Re: [maemo-developers] Improving Cairo performance on the N800

2007-01-20 Thread Daniel Amelang

(resending this now that the mailing list is back up)

On 1/16/07, Zeeshan Ali <[EMAIL PROTECTED]> wrote:

Hello!

> Now, the recently announced Nokia N800 is different from the 770 in
> various ways that are interesting for Cairo performance. I've got my
> eye on the ARMv6 SIMD instructions and the PowerVR MBX accelerator.

   Yeah! me too. The combined power of these two can make it possible
to optimize a lot of nice free software out there for the N800 device.
 However! while former is fully documented and the documentation is
available for general public, it doesn't have a lot to offer. ARMv6
SIMD only operate on 32-bit words and hence i find it unlikely that it
can be used to optimize double fp emulation in contrast to the intel
wirelesss MMX, which provides a big bunch of 128-bit (CORRECTME: or
was it 64- bit?) SIMD instructions. OTOH, these few SIMD instructions
can still be used to optimize a lot of code but would it be a good
idea for cairo if you need to convert the operand values to ints and
the result(s) back to float?


No int <-> float conversion necessary. At this level, cairo uses ints
exclusively. To clarify, the part of cairo I'm thinking could use the
ARM SIMD is the pixman library which is almost an exact client-side
mirror (copy, really) of the fb section of the X server. It's the part
that implements the Porter-Duff operators in software. Floats are long
out of the picture at this point.

This misunderstanding is common due to wide-spread confusion regarding
what role floating-point plays in cairo's internals. Most floats that
arrive via an API call are converted into an integer type (e.g.
fixed-point) early on. Cairo uses integer arithmetic for most of its
internal computation. With that clarification, it should be no
surprise that much of the recent FP optimizations in cairo was just a
matter of speeding up conversions from floating point to an integer
type.

Anyway, I think the 32-bit ARM SIMD could possibly get us some speedup
similar to how the existing MMX/SSE code has helped for x86 (for the
curious ones, see fbmmx.c in cairo or xserver). And since the MMX/SSE
code hasn't needed to drop down to raw assembly for to get a nice
speedup (it uses intrinsics), your ARM SIMD intrinsics code is much
appreciated.

Dan Amelang
___
maemo-developers mailing list
maemo-developers@maemo.org
https://maemo.org/mailman/listinfo/maemo-developers


Re: [maemo-developers] Improving Cairo performance on the N800

2007-01-20 Thread Daniel Amelang

(resending this now that the mailing list is back up)

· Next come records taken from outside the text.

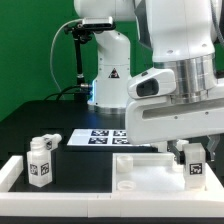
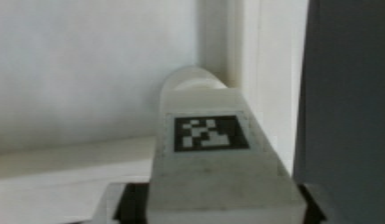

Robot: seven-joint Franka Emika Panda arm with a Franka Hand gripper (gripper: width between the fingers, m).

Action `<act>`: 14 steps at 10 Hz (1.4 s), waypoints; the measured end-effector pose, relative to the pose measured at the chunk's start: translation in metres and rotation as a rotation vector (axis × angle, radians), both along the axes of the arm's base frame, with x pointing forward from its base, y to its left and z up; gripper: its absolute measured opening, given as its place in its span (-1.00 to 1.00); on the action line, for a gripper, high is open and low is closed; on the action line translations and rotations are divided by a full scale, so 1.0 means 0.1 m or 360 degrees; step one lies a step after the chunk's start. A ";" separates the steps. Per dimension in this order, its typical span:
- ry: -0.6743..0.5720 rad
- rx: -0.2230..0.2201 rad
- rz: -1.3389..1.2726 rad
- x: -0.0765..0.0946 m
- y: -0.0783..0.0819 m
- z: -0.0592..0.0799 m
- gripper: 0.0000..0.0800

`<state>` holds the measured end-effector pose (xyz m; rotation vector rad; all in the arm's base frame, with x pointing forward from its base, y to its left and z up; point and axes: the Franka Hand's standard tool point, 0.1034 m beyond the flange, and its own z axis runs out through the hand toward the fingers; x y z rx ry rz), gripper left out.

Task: Assemble one leg

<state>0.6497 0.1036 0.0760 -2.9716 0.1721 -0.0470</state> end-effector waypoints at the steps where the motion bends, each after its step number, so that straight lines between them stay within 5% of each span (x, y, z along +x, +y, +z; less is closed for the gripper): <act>1: 0.0020 0.0004 -0.0119 0.00 -0.01 0.00 -0.29; 8: 0.0317 0.0162 -0.1814 -0.10 0.03 -0.02 -0.29; 11: 0.0310 0.0158 -0.1771 -0.11 0.04 -0.03 -0.02; 13: 0.0240 0.0077 -0.1176 -0.15 0.08 -0.03 0.53; 14: 0.0206 0.0045 -0.0847 -0.15 0.10 -0.01 0.53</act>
Offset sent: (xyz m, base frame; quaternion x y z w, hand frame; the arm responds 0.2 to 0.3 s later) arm -0.0170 -0.0087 0.0000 -0.0074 0.0243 0.4693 0.8827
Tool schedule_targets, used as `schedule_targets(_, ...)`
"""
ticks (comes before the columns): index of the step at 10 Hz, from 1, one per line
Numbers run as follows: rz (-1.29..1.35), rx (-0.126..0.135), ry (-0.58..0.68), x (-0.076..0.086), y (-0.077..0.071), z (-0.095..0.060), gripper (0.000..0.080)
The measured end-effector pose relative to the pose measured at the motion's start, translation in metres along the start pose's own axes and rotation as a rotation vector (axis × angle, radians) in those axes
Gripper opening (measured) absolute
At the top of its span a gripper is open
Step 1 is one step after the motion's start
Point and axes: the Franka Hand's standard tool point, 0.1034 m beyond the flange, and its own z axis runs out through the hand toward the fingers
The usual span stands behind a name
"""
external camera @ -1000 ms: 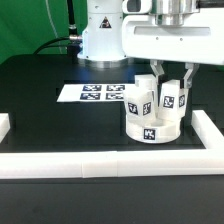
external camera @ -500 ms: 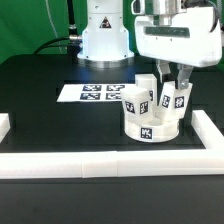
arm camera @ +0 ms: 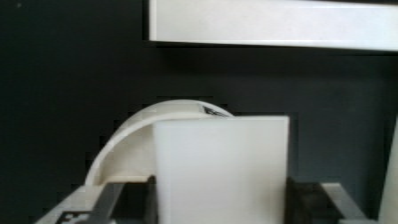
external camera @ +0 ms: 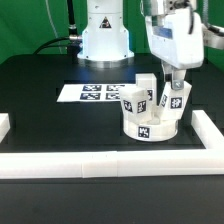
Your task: Assemble stool
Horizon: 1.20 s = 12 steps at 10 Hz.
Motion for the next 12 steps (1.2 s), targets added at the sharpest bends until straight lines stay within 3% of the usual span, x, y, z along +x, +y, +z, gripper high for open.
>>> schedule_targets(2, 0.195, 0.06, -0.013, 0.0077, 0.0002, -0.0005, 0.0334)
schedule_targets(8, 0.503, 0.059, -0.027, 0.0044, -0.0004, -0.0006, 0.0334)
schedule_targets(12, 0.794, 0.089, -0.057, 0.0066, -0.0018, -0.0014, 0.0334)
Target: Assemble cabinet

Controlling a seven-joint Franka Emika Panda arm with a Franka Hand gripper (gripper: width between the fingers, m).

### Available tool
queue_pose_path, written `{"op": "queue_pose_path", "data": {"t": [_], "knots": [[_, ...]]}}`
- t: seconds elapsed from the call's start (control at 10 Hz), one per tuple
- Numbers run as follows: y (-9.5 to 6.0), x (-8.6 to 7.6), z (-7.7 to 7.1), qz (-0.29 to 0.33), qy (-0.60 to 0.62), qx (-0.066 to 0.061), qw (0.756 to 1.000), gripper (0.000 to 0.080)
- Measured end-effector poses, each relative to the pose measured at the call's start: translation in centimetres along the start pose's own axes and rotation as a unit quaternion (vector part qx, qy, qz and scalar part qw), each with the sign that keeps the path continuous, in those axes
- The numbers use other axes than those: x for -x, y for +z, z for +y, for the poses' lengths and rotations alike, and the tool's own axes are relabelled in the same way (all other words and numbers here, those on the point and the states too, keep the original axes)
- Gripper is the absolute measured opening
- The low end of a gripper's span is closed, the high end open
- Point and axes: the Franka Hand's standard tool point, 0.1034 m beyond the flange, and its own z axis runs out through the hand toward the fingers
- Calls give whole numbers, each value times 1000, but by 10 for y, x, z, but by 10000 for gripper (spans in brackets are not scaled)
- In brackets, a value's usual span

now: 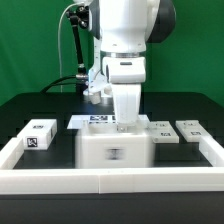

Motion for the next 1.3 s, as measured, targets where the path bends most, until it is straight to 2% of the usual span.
{"op": "queue_pose_path", "data": {"t": [0.7,1.0,1.3], "knots": [[0,-1,0,0,1,0,1000,40],[-1,-37,15,9,24,8,1000,40],[-2,-78,37,18,29,20,999,40]]}}
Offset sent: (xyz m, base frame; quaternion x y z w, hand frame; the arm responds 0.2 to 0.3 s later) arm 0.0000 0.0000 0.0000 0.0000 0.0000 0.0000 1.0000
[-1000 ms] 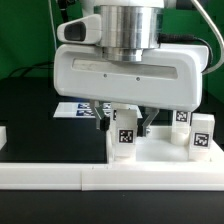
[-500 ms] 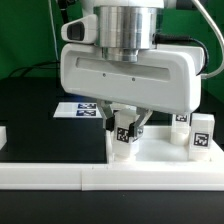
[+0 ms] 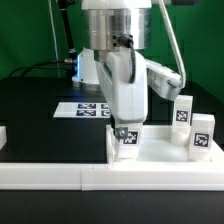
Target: Assemble square table
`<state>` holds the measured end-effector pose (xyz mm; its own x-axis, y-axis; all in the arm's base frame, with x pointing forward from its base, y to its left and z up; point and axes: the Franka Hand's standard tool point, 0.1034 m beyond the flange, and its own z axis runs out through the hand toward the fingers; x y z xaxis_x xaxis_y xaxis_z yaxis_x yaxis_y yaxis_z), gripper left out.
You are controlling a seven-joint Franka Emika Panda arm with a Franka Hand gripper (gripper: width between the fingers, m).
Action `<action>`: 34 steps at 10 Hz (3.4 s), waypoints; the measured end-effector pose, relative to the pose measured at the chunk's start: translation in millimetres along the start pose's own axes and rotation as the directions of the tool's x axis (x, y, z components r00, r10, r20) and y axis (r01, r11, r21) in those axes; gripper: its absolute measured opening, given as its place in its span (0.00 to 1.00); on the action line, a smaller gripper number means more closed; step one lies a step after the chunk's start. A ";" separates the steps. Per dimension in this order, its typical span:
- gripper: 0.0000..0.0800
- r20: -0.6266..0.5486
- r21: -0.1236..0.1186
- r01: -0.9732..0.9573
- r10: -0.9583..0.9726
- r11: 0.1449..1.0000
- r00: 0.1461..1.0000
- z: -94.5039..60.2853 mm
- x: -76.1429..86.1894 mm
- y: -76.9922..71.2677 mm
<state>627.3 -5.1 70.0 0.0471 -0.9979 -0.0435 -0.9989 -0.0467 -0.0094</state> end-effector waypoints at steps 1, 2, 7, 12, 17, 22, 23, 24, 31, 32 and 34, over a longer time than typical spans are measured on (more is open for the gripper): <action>0.36 0.010 0.005 -0.176 0.176 0.984 0.984 0.0 -0.3 1.9; 0.36 0.001 0.009 -0.388 0.388 0.922 0.922 -1.0 -2.9 3.4; 0.61 -0.037 0.016 -0.012 0.012 1.000 0.999 -4.3 -13.9 3.6; 0.81 -0.049 0.001 0.397 -0.396 0.918 0.917 -2.0 -14.2 3.6; 0.66 -0.071 -0.019 0.760 -0.759 0.649 0.647 2.2 -9.2 -0.3; 0.36 -0.072 -0.002 0.579 -0.577 0.815 0.813 2.5 -8.0 0.2; 0.36 -0.068 0.006 0.465 -0.463 0.885 0.884 2.5 -7.2 0.8; 0.36 -0.012 0.000 0.190 -0.190 0.982 0.982 -2.1 -2.6 0.4; 0.48 0.034 0.027 -0.572 0.571 0.820 0.820 5.0 -8.7 3.0; 0.70 0.033 0.028 -0.538 0.538 0.842 0.843 5.1 -9.2 3.1; 0.81 0.000 0.049 -0.220 0.220 0.974 0.976 5.4 -18.1 1.7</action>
Offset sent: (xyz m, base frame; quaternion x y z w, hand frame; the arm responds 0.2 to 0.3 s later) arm 0.0000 0.0000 0.0000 0.0000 0.0000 0.0000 1.0000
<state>624.7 13.1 65.3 -0.1736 -0.9838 -0.0447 -0.9832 0.1757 -0.0490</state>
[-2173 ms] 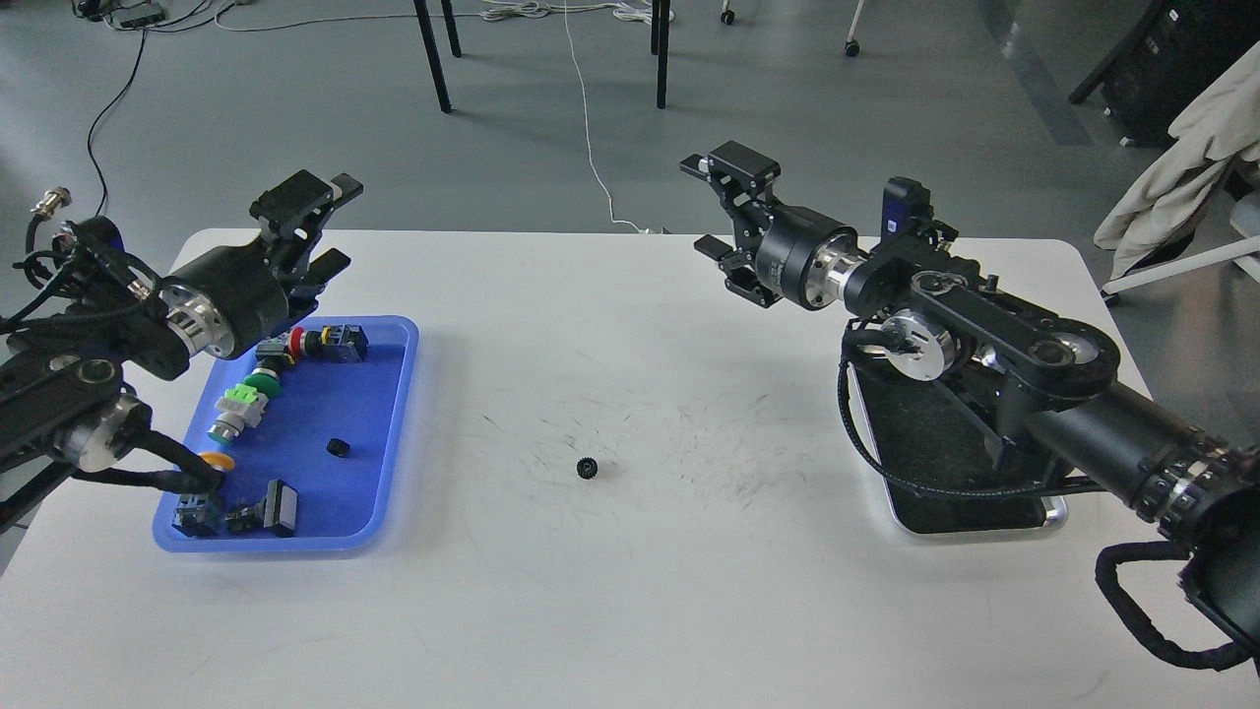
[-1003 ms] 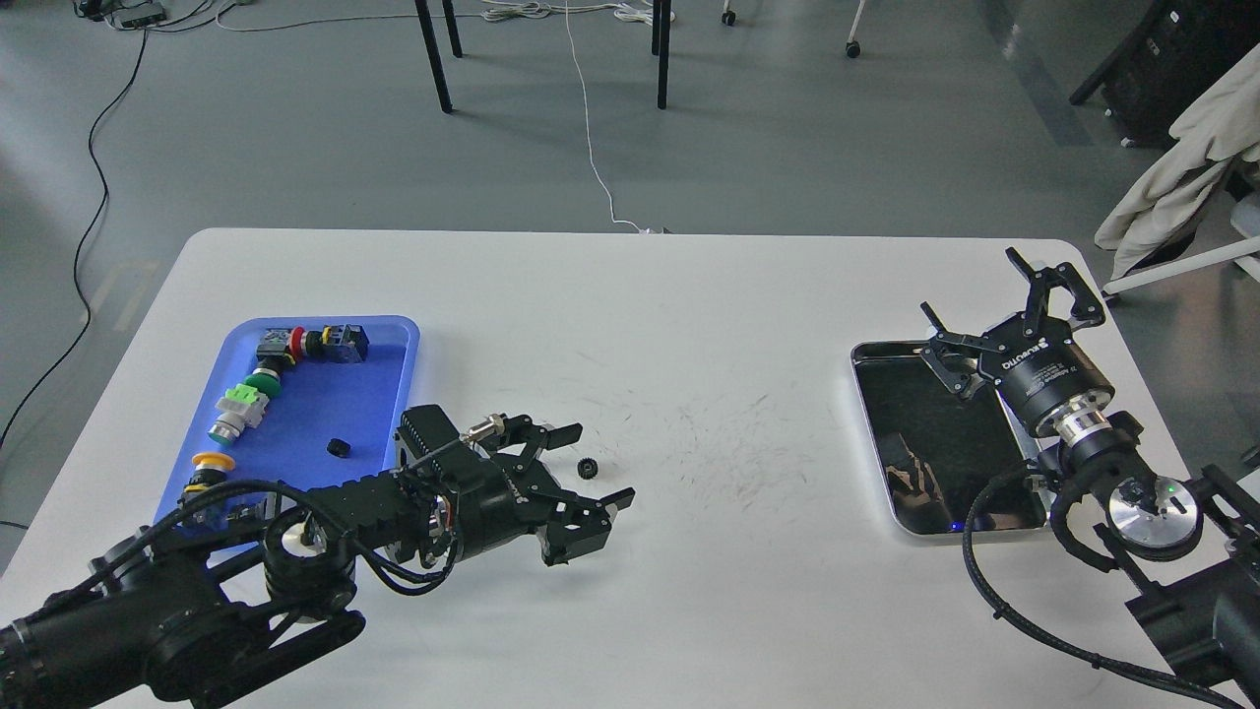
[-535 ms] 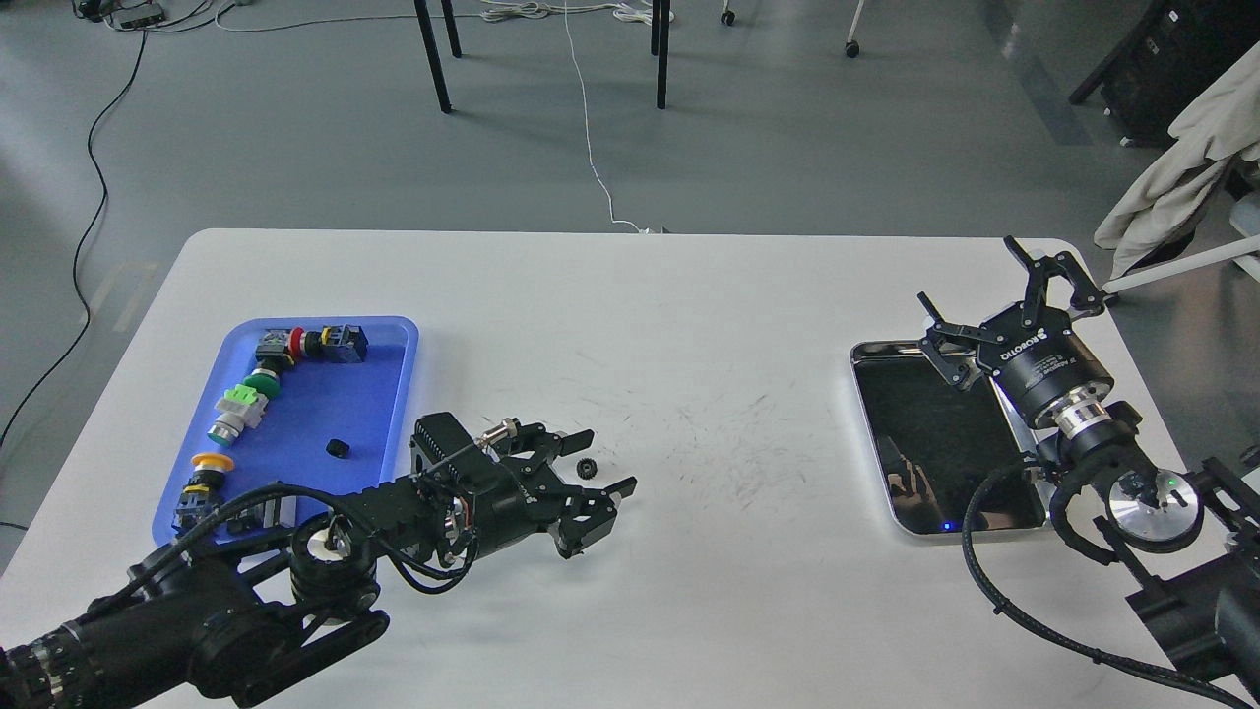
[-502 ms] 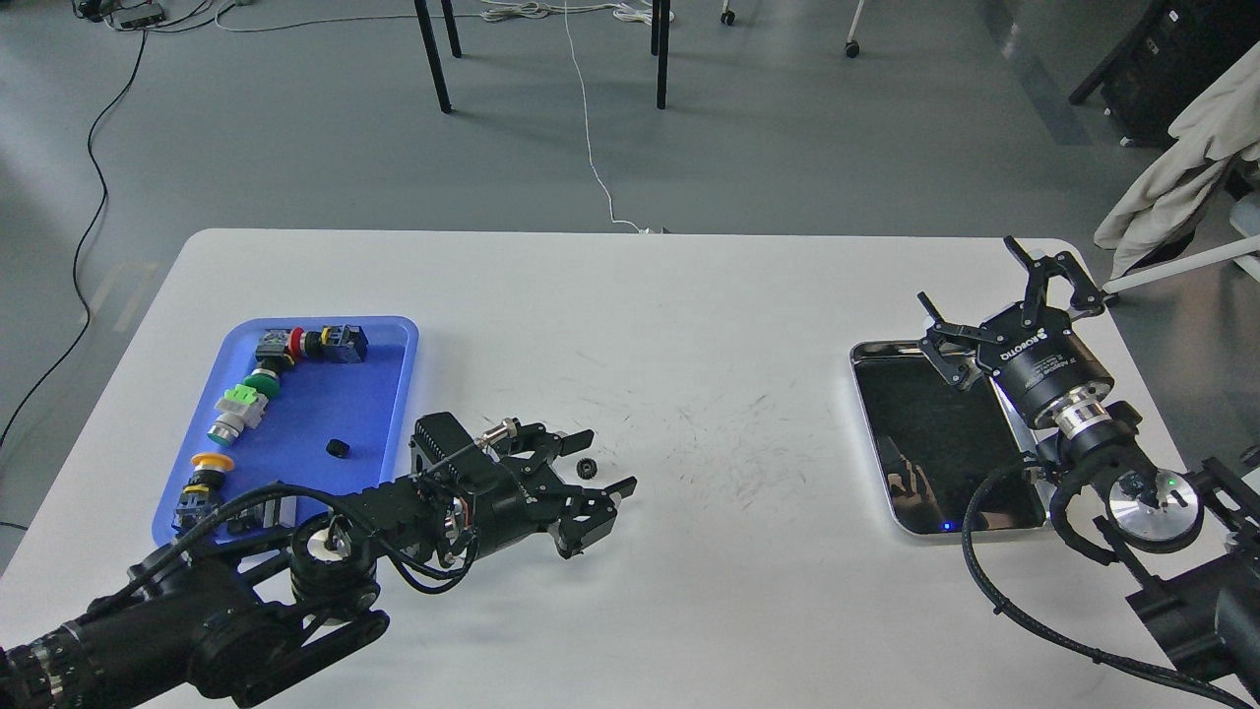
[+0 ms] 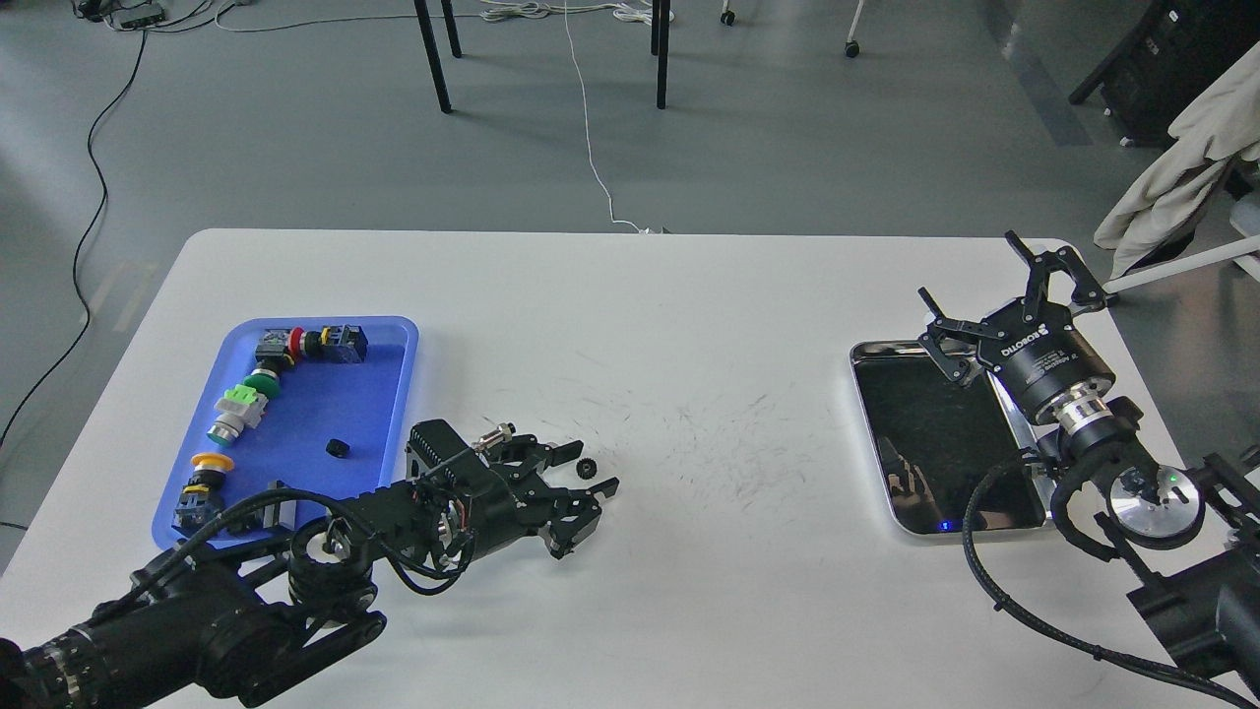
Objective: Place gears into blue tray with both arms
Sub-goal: 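Grasp the black part on the table with the left gripper, then carry the black part into the blue tray and release it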
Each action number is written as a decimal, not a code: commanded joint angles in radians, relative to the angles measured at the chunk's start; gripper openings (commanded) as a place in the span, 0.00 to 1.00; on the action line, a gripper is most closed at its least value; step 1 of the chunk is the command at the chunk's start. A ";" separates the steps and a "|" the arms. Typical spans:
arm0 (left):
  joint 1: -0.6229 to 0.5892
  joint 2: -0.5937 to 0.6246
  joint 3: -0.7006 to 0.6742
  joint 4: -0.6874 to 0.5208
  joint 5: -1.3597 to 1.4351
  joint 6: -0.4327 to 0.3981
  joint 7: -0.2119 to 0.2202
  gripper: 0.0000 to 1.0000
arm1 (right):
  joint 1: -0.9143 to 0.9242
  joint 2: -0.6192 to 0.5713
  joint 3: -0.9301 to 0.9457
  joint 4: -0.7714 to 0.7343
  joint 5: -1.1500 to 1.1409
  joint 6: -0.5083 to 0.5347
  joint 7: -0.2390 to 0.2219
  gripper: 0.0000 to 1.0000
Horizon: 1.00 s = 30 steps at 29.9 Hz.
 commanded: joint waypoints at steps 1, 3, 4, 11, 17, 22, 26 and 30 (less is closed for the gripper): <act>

On 1/16/07, Fernando Herrera <[EMAIL PROTECTED]> wrote:

El mar, 16-01-2007 a las 12:20 +0200, ext Daniel Stone escribió:
> We don't currently use the MBX block at all: there's no driver or
> anything to hook into.

There was a linux driver for PowerVR from Imagination Technologies for
2.4 kernels, but I think is not open source :(


Yea, it's not. While I was in the Linux driver section of the PowerVR
website, I also saw this:

"We have currently no plans of providing drivers supporting updated kernels."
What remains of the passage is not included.